CHAPTER XII
DISEASES OF THE REPRODUCTIVE INSTINCT
I. Should an individual be lacking in vigour, he may fail to reach his full psychic development, and stick fast at one of the earlier phases. The adult sex force therefore manifests itself in an immature form, and the individual is a pervert of a congenital type. Strange as it may seem, his peculiarity will appear to him as normal and natural, and will not interfere with the development of a high type of character and perfect health, though his path through life is rendered a difficult one owing to the insuperable obstacles to the satisfaction of his love nature.
Two courses are open to him. He may become an actual pervert, in which case he incurs the censure of society, because he is unfaithful to his trust in not using the overflow of his life force for the upbuilding of the herd, but expends it through channels that cannot lead to reproduction and thus wastes it; also because any sexual abnormality is exceedingly infectious, owing to the force of suggestion, whether by example or precept, and would lead other and normal individuals to similar antisocial action. It is this strong race-preservation instinct that gives rise to the disgust and anger of the normal individual at all forms of abnormality.
The unfortunate, however, may instead become a potential pervert, and repress into his subconscious mind desires which he feels to be wrong; he tries to lead a normal life, but the adult form of sex does not satisfy him, and in his heart he really desires the abnormal form which he should have outgrown and left behind. This wish, not being allowed by the censor to enter consciousness, has recourse to symbolic expression, and gives rise to many forms of insanity and neuroticism.
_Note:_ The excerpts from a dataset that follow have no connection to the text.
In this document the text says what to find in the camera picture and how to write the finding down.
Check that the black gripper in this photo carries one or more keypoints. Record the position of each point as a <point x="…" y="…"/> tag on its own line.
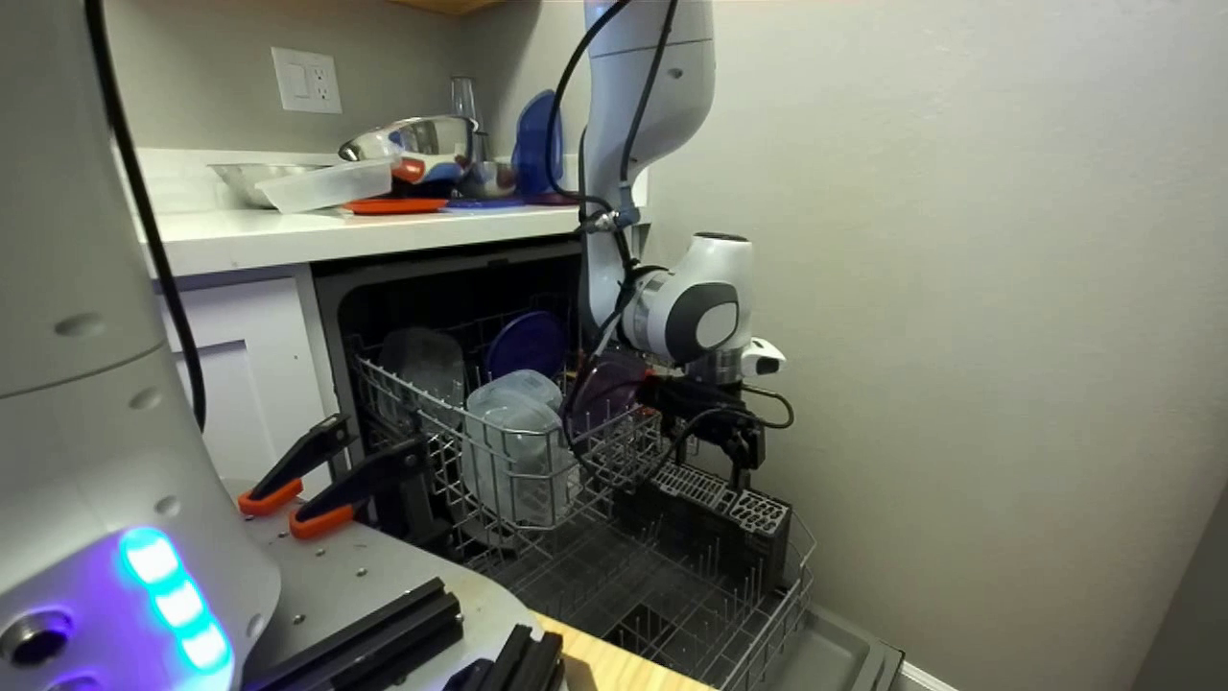
<point x="705" y="399"/>

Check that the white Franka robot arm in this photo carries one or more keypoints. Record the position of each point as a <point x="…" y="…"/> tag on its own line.
<point x="665" y="78"/>

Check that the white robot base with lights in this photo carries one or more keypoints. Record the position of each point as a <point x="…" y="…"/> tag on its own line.
<point x="79" y="254"/>

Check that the built-in dishwasher body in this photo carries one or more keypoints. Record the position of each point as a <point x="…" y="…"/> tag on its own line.
<point x="385" y="302"/>

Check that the grey cutlery basket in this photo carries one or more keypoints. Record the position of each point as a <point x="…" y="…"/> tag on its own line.
<point x="730" y="525"/>

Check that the tall clear plastic container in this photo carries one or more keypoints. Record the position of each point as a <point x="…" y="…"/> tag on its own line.
<point x="520" y="462"/>

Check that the blue plate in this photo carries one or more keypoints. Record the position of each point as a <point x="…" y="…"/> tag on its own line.
<point x="524" y="341"/>

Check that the wooden board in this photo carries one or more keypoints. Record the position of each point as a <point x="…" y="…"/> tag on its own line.
<point x="615" y="671"/>

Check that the black aluminium extrusion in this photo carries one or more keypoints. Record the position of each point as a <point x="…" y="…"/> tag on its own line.
<point x="520" y="667"/>
<point x="385" y="636"/>

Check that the clear plastic tumbler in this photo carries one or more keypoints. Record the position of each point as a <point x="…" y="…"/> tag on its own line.
<point x="423" y="365"/>

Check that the black orange spring clamp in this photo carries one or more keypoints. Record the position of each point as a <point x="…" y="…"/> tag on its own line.
<point x="299" y="457"/>
<point x="368" y="476"/>

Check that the grey metal mounting plate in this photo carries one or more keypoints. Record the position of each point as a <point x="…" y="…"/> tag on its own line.
<point x="368" y="563"/>

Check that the flat orange item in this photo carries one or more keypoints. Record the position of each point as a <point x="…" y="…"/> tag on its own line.
<point x="396" y="206"/>

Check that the metal bowl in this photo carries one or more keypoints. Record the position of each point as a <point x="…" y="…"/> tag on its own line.
<point x="423" y="140"/>

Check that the white kitchen countertop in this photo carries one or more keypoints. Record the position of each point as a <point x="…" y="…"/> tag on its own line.
<point x="320" y="236"/>

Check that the white kitchen cabinet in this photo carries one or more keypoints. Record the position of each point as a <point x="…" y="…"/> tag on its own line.
<point x="256" y="371"/>

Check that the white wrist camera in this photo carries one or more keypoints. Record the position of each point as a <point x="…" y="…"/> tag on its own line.
<point x="766" y="357"/>

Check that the small wall outlet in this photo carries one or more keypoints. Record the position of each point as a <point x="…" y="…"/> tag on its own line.
<point x="463" y="100"/>

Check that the white wall outlet plate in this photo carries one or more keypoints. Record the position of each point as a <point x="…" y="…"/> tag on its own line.
<point x="307" y="82"/>
II. An individual may be developing quite normally, when some shock, often quite slight, or some undue pressure of environment, may artificially arrest his development, and he will go through much the same phases as the potential pervert, but being of better mental material to begin with, he will usually incline towards neurotic disease rather than insanity.
Those who have the care of children should be careful not to give the child a shock by administering a severe reprimand when his curiosities and activities take an undesirable form; such action gives the matter undue prominence in the child’s mind, and may lead to a stoppage of development at the phase represented by the undesirable activity. Explanation and counsel will be more effective than a scolding, and leave no undesirable after effects.
III. An individual may reach normal adulthood quite safely, but, his energies finding no outlet on that level owing to force of circumstances, they may revert to one of the primitive phases through which he has passed, and he may acquire a perversion of sexual habit with the same liabilities to disease that we have noted above.
IV. Excessive sexual activity may lead to jaded powers of response to normal sexual stimuli, and the individual may then deliberately turn to abnormal forms of gratification in the hope of obtaining satisfaction.